She went to Paris after the war of 1870, and she made her literary debut in the magazine Revue des deux Mondes, where many of her novels were serialised. In Paris, she met Arsène Houssaye, who, after having read her Marco manuscript interceded on her behalf with the magazine editor François Buloz. Peyrebrune wrote for several women's magazines and she also published a number of novels. Intellectually she had interests in both scientific, philosophical and masonic ideas. She opposed capital punishment and her feminism was characterized as "undeniable and contradictory". Peyrebrune published fourteen works in the 1880s with the firms Calmann-Lévy, Charpentier, Dentu, Ollendorff, and Plon. For many years, she served as on the all female jury for the Prix Fémina literary prize. In 1909, she was one of the 40 members elected by the readers of Fémina to represent "A Female Academy".

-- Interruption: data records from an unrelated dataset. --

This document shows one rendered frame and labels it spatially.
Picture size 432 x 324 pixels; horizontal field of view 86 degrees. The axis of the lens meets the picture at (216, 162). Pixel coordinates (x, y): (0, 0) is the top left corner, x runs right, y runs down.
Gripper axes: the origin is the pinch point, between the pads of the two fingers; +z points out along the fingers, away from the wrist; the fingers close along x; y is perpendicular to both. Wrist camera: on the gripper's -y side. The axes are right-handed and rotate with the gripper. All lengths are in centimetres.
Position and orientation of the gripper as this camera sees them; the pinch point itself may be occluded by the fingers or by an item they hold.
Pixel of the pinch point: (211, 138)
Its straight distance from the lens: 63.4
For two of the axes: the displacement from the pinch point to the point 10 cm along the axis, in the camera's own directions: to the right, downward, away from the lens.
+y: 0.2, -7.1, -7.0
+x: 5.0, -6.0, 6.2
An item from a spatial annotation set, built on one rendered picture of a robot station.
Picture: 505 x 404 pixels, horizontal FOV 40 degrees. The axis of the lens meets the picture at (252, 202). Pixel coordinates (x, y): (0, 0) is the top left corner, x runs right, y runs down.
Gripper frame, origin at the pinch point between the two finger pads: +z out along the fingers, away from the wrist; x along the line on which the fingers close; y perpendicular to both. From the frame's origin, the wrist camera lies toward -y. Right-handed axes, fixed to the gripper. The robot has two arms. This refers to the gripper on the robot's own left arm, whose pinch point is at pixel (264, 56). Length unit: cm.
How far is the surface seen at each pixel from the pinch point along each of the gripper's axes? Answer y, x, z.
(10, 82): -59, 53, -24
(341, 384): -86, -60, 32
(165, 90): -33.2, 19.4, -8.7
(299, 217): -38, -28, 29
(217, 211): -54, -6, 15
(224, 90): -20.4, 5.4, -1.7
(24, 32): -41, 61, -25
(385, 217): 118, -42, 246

Peyrebrune's nom de plume started with "Georges", after George Sand because Peyrebrune held her work in high regard. The writers Camille Delaville and Rachilde were her friends. Peyrebrune married Paul Adrien Numa Eimery, from Chancelade, signing the marriage license "G. Johnston de Peyrebrune"; it was an unhappy marriage and there were no children. She died in poverty and oblivion in Paris in 1917.

==Selected works==

- Contes en l'air. L'Apollon pythien. Une fenêtre sur l'autre monde. Tante Berthe. Une horrible histoire. Histoire d'un pantalon gris perle. Sous les branches (1877)
- Les Femmes qui tombent (1882)
- Gatienne (1882)
- Marco (1882)
- Jean Bernard (1883)
- Victoire la Rouge (1883)
- Une séparation (1884)
- Les Frères Colombe (1880)
- Mademoiselle de Tremos (1885)
- Les Roses d'Arlette (1886)
- Les Ensevelis (1887)
- La Margotti (1887)
- Colombine, conte-fantaisie (1898)
- Laquelle ? (1888)
- Le Curé d'Anchelles (1891)
- Giselle (1891)
- Le Roman d'un bas bleu (1892)
- Celui qui revient (1894)
- Vers l'amour (1896)
- Les Fiancés (1897)
- Libres (1897)
- Victoire la Rouge. Nouvelle édition. (1898)
- Au pied du mât (1899)
- Les Passionnés (1900)
- Une expérience (1901)
- Et l'amour vint (1902)
- Deux Amoureuses (1902)
- Une sentimentale (1903)
- Les Trois Demoiselles (1905)
- Doña Quichotta (1906)
- Le Réveil d'Ève (1909)
- Les Belles Martyres (1921)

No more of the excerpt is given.